═════ Data provided
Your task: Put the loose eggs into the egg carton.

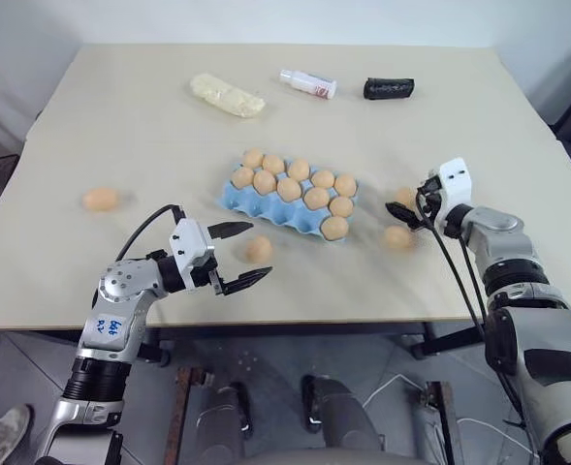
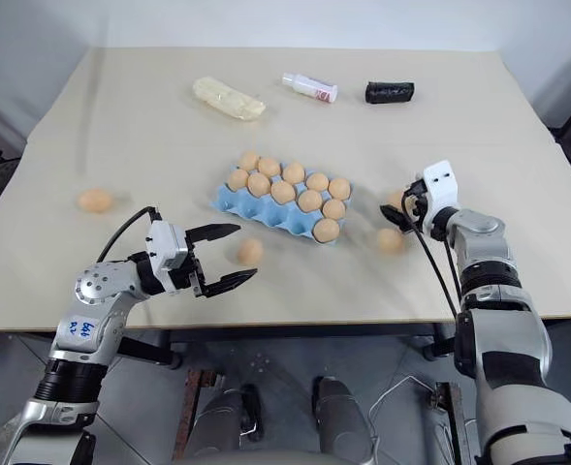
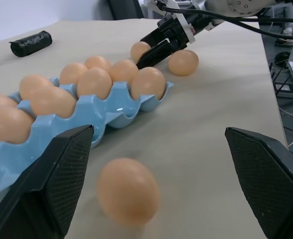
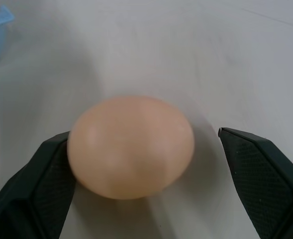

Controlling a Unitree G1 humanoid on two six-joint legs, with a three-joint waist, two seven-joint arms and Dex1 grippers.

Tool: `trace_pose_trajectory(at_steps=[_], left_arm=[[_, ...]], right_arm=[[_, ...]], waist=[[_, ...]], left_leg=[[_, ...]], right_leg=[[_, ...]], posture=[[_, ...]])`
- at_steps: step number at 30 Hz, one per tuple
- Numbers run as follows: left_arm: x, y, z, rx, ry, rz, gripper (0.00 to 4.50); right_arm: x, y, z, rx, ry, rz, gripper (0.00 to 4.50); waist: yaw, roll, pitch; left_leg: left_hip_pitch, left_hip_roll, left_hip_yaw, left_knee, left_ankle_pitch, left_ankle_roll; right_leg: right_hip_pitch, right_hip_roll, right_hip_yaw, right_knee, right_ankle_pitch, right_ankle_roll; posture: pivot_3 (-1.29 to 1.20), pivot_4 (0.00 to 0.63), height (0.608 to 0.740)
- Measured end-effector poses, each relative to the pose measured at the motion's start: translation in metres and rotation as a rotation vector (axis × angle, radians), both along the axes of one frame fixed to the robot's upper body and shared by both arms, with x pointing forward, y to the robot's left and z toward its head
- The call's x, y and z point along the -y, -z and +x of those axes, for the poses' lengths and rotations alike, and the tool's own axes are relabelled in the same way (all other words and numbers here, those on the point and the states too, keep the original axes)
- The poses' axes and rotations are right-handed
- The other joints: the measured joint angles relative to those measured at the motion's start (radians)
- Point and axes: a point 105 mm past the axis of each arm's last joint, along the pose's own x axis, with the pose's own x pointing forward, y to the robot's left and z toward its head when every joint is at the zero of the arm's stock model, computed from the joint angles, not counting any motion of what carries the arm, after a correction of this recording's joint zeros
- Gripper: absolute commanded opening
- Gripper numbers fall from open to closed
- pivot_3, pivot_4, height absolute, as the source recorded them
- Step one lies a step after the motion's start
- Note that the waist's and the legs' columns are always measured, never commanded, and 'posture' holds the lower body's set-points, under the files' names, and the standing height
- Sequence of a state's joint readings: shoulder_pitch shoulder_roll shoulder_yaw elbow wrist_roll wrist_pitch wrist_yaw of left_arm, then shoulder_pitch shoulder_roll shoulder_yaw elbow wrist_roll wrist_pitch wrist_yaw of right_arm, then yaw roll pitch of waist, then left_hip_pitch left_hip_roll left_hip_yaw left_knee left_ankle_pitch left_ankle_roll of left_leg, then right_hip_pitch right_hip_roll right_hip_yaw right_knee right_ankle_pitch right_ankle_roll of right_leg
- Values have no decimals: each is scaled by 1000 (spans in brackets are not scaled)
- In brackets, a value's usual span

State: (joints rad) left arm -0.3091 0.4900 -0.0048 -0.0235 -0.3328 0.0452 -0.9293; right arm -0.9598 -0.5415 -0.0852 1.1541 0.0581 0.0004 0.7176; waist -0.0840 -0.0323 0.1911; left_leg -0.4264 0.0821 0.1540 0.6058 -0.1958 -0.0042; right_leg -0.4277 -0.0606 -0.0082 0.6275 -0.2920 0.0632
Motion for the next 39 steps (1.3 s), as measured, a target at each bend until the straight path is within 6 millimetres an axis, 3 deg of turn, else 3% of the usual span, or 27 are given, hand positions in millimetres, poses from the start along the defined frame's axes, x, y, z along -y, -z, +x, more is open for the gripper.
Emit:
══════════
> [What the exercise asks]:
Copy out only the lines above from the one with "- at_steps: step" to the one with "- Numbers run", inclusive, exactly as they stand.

> [Solved problem]:
- at_steps: step number at 30 Hz, one per tuple
- Numbers run as follows: left_arm: x, y, z, rx, ry, rz, gripper (0.00 to 4.50); right_arm: x, y, z, rx, ry, rz, gripper (0.00 to 4.50); waist: yaw, roll, pitch; left_leg: left_hip_pitch, left_hip_roll, left_hip_yaw, left_knee, left_ankle_pitch, left_ankle_roll; right_leg: right_hip_pitch, right_hip_roll, right_hip_yaw, right_knee, right_ankle_pitch, right_ankle_roll; posture: pivot_3 (-1.29 to 1.20), pivot_4 (0.00 to 0.63), height (0.608 to 0.740)

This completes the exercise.